13日(水):前日のNYダウが▲96ドルの2万5,554ドルと反落したことで、前日の大幅上昇の反動が出て利益確定売りが先行しました。

 英国のEU離脱問題で修正案が下院で否決されたことや、1月の機械受注が下ブレたこともあり、先物主導で下げ幅を拡大。一時▲304円の2万1,198円まで下げました。終値ではやや下げ幅を縮小し、▲213円の2万1,290円と3日ぶりに大幅反落となりました。

14日(木):前日の米国市場で3指標そろって大幅高となり、特にS&Pとナスダックが年初来高値を更新したことで、前場は+184円の21,474円で寄り付き、一時+232円の2万1,522円をつけました。しかし、後場になると時間外取引で米株価先物が軟調に推移し、上海株式も続落となったことで、先物に断続的な売りが出て上げ幅を縮小し、引けにかけては手仕舞い売りも加わって▲3円の2万1,287円と小幅に続落となりました。

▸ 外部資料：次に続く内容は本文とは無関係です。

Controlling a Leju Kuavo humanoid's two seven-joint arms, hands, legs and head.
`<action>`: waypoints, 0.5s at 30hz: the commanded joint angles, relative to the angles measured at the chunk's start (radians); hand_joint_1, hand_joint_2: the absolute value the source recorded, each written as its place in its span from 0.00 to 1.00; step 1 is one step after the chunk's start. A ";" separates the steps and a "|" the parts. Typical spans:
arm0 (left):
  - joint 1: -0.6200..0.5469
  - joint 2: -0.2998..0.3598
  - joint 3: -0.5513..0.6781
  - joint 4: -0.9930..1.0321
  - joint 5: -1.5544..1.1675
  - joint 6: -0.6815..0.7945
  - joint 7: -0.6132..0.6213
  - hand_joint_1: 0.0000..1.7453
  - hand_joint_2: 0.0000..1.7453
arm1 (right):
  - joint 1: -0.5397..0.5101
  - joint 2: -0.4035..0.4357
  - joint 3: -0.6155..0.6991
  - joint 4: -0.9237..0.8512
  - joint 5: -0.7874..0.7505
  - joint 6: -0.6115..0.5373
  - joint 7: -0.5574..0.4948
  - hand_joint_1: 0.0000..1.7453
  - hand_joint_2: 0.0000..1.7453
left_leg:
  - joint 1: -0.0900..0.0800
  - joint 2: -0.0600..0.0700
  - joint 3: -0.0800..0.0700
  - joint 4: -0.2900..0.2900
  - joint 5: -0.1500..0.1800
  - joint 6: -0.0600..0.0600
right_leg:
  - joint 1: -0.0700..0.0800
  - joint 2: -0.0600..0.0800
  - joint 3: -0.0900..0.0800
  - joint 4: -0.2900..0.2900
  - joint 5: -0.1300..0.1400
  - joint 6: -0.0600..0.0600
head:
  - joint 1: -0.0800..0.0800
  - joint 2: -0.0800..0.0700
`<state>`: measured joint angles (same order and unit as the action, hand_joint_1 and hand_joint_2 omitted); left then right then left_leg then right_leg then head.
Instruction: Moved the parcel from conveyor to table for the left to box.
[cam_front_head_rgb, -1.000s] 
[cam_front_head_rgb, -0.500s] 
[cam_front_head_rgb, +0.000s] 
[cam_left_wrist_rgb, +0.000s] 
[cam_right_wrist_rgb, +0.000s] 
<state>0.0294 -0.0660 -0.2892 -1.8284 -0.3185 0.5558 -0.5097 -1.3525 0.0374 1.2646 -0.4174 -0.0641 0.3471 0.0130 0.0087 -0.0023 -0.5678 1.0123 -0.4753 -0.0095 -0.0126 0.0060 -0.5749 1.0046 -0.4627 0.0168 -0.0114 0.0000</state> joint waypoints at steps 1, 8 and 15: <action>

15日(金):円安基調と上海株式の上昇を受けて、堅調に推移し、一時+234円の2万1,521円まで上昇。しかし、買い一巡後は上値重く上げ幅をやや縮小して+163円の2万1,450円で引けました。米国市場は、2月の製造業生産や鉱工業生産は予想を下回りましたが、半導体を中心にハイテク株が続伸し、相場をけん引、さらに追加利上げの見送りが強まり、米中通商合意への期待が継続し、3指標そろって続伸(NYダウは+138ドルの2万5,848ドル)となりました。シカゴの日経先物は+90円の2万1,330円でした。